In particular, I'm talking about whitespace-sensitivity. Even more pointedly, I'm talking about the fact that many languages with C-like syntax (including JavaScript) allow you to dispense with curly braces around an
if()
block if there's only one line. For example:if (alpha == beta) {
do_something();
}
can just as legally be written as:
if (alpha == beta)
do_something();
Kernighan and Pike, in their book The Practice of Programming, point out that using this syntax is a really bad idea. What happens when you add a few lines to this conditional? You read:
if (alpha == beta)
do_something();
frob_the_frammistat();
degauss_the_modem();
and, like a silly human, you think it's only going to do all those three things if alpha equals beta. But the JavaScript interpreter, which cares more about the rules of the language than it does about whitespace, sees this:
if (alpha == beta) {
do_something();
}
frob_the_frammistat();
degauss_the_modem();
Then you sit there, trying all sorts of things, wondering why the frammistat keeps getting frobbed, even though alpha is clearly not equal to beta...
This would never happen in Python. In Python, the way the code looks like it's indented is, perforce, how it's actually interpreted.
I would like to point out that the code I'm dealing with, which foolishly omits those curly braces, is not my own. This sort of thing is why (following Kernighan and Pike's sage advice) I don't usually leave those things off.

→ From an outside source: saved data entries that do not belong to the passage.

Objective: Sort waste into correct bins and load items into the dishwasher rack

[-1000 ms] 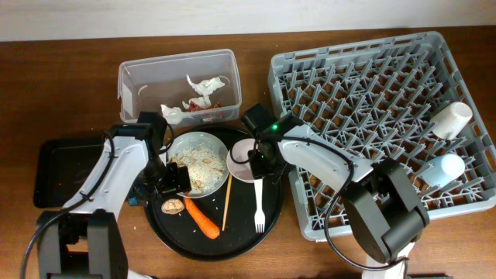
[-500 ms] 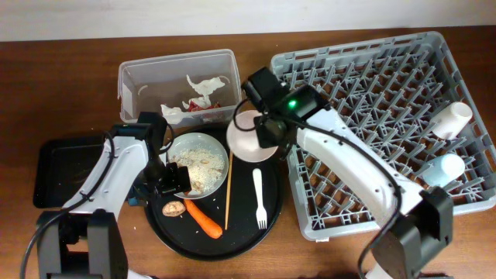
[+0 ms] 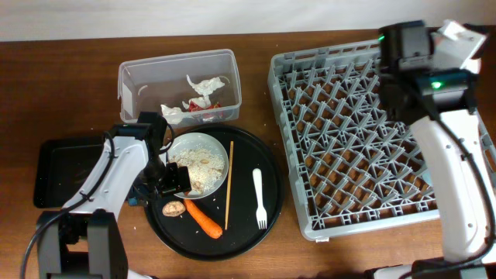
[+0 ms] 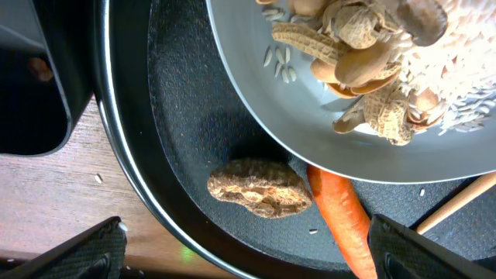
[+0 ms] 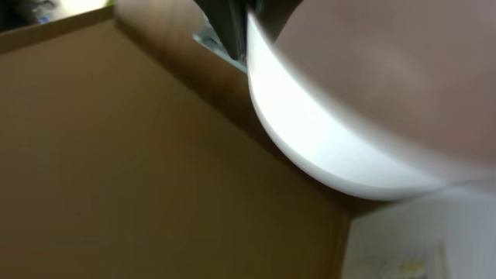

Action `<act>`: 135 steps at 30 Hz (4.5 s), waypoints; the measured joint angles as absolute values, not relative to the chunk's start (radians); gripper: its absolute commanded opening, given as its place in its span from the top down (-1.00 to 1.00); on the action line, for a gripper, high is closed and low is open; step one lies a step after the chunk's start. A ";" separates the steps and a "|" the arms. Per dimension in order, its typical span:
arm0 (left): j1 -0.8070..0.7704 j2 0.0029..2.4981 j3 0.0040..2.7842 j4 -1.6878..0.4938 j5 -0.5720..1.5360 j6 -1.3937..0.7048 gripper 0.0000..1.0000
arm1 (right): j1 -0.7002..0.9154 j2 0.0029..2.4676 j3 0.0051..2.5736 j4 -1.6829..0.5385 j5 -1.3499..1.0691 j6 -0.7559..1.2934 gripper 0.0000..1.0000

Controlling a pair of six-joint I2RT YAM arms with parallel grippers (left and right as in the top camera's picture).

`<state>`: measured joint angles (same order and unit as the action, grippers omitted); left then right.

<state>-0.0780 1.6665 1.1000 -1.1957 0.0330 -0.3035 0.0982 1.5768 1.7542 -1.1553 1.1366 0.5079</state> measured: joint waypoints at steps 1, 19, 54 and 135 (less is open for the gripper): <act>-0.078 1.666 1.100 -1.195 0.033 -0.303 -0.98 | 0.067 1.582 1.754 -1.108 1.136 0.513 0.92; -0.078 1.666 1.099 -1.196 0.033 -0.303 -0.98 | -0.089 2.006 1.758 -0.672 1.286 0.248 0.92; -0.078 1.666 1.099 -1.188 0.033 -0.303 -0.98 | -0.134 2.133 1.709 -0.619 1.188 0.262 0.90; -0.078 1.666 1.099 -1.195 0.034 -0.303 -0.98 | -0.097 1.730 1.702 -1.149 0.341 0.338 0.92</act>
<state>-0.0780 1.6665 1.0992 -1.1946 0.0338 -0.3031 -0.0967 1.7302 1.7020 -1.1488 0.3412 0.3382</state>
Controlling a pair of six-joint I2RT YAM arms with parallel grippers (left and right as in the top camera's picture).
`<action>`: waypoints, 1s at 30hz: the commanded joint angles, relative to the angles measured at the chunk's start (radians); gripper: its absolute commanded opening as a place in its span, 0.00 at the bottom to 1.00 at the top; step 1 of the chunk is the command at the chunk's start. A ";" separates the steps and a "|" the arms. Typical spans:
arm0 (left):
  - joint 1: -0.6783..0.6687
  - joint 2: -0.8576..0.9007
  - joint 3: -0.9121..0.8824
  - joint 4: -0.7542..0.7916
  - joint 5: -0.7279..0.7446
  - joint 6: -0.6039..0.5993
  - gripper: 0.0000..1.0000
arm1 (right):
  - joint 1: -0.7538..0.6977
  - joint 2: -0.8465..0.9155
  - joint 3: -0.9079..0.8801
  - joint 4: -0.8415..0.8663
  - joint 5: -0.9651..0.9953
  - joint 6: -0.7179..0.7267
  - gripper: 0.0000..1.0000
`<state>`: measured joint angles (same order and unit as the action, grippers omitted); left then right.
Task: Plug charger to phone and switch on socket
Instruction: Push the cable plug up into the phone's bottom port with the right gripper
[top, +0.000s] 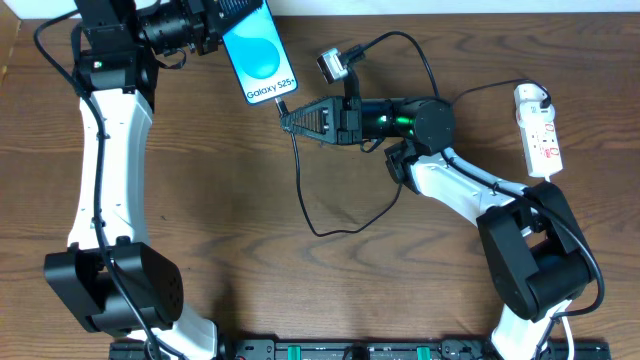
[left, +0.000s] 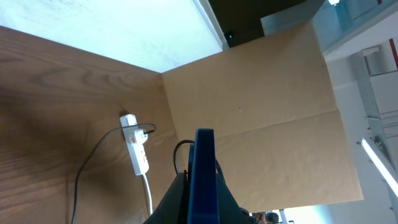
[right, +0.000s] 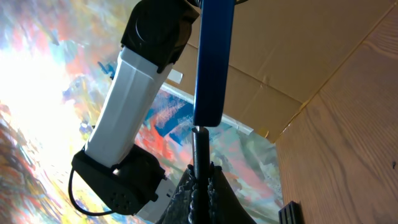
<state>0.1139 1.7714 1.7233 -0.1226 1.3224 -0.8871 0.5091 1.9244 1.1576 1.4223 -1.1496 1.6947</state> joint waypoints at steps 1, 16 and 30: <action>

The way the nunchaku are built, even if it's a bit off-putting to many warriors, is actually a great strength, that would never have allowed that particular enemy to ambush me that way. (Shō, my friend, I can hear you laughing already. I share your opinion.)
no subject
Which brings up an interesting question: How does Ruby handle the one line if?
no subject
Shortcut programming is teh suck.
no subject
if (condition);
do_something();
See, you'll always
do_something
, because(condition)
only applies to the statement immediately afterwards ... and that statement ends with the first semicolon. But semicolons are so common in Java it's very easy for the mind to overlook the fact that the first one there is spurious, and what you wanted to write wasif (condition)
do_something();
(and as you point out, what you really wanted to write was
if (condition) {
do_something();
}
no subject
if(condition); {
do_something();
}
and there the braces don't really help you, alas.